R Basics

Matthew DeHaven

Course Home Page

2024-01-01

Lecture Goals

  • R Basics
    • Variable assignment and types
    • Data.frames
  • Control Flow
    • If statements, loops, apply

What is R?

  • a programming language
  • open source (free!)

Why is it called R?

  • Created in the 1990s by Ross Ihaka and Robert Gentleman at the University of Auckland (in New Zealand)
  • A successor to the programming language “S”

Created as a programming language for statistics and graphics.

Why R for this class?

  • Created as a programming language for statistics and graphics

    • This is what we do as economists!
  • Used more outside academia than STATA
  • IMO, easier to learn than Python or Julia

    • But also is a good stepping stone to those languages
  • It is the language I know best

Why R for this class?

Chart showing Usage Shares of Programming Languages in Economics Research.

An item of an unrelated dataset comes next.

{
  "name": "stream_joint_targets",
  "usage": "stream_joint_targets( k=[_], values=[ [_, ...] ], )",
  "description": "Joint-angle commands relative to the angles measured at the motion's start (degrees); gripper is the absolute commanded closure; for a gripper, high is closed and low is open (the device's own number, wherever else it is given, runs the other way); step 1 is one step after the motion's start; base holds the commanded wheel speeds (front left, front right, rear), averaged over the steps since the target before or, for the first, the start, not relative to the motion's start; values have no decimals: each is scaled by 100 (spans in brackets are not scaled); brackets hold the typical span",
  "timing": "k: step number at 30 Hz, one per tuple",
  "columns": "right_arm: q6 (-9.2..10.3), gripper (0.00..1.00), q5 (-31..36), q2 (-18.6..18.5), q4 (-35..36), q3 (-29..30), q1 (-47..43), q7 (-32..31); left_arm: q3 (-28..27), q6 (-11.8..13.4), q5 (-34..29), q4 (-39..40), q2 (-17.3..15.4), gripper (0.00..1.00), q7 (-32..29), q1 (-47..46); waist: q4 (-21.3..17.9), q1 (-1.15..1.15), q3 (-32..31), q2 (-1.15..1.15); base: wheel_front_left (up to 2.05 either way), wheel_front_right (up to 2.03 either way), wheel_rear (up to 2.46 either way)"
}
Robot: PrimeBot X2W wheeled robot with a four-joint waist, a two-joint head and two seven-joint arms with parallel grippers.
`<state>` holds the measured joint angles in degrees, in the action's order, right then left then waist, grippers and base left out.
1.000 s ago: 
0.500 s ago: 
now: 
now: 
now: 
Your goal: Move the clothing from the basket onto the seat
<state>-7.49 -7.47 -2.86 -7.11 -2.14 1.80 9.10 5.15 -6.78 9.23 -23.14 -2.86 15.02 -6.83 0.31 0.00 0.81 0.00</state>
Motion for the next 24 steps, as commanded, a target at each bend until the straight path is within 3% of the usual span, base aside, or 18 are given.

Taken from Economics and R Blog of Sebastian Kranz. Calculated from file extensions used in code files for published papers.

R Basics

Arithmetic

2 + 2
[1] 4
5 - 2
[1] 3
2 * 4
[1] 8
9 / 2
[1] 4.5
2 ^ 2
[1] 4

Arithmetic

Order of operations as expected

2 + 2 * 2 ^ 2
[1] 10

Modulo

9 %/% 2
[1] 4
9 %% 2
[1] 1

Logic

Booleans are objects that are either TRUE or FALSE

They are very useful.

2 > 3
[1] FALSE
2 < 3
[1] TRUE
2 == 2
[1] TRUE
2 >= 2
[1] TRUE

Logic

  • “And” operator &
  • “Or” operator |
TRUE & FALSE
[1] FALSE
TRUE | FALSE
[1] TRUE
  • “Negation” operator !
!FALSE
[1] TRUE
!TRUE
[1] FALSE

Logic

Value Matching %in%

Compares if object on left is “in” the object on the right1

2 %in% 1:10
[1] TRUE
2 %in% 5:10
[1] FALSE

What is the : operator? “Sequence”

1:10
 [1]  1  2  3  4  5  6  7  8  9 10

Logic

Computers handle decimals in odd ways!

0.2 + 0.2 == 0.4
[1] TRUE
0.1 + 0.2 == 0.3
[1] FALSE

? ? ?

Because computers use binary, cannot represent 0.1 exactly

Same as we cannot represent 1/3 in base 10 exactly

all.equal(0.1 + 0.2, 0.3)
[1] TRUE

Assignment

In R, we use a special “arrow” operator for assignment: <-

x <- 2
x
[1] 2

This lets us declare new variables or objects.

y <- 3

x + y
[1] 5

Why not use =?

Technically you can in R, but <- is preferred becauase = is used to assign values for a function call.

Sequences

We have seen the “sequence” operator :

Which it turns out is just a shortcut for seq()

1:10
 [1]  1  2  3  4  5  6  7  8  9 10
seq(1,10)
 [1]  1  2  3  4  5  6  7  8  9 10

But the function gives more options

seq(1, 10, by = 2)
[1] 1 3 5 7 9
seq(1, 10, length.out = 4)
[1]  1  4  7 10

Help!

How do we know all of the options for a function?

Documentation!

All R functions have a help file explaining them, which can be accessed using

help(seq)

or

?seq

This documentation is also hosted online

Comments

Commenting code can be useful to yourself and others.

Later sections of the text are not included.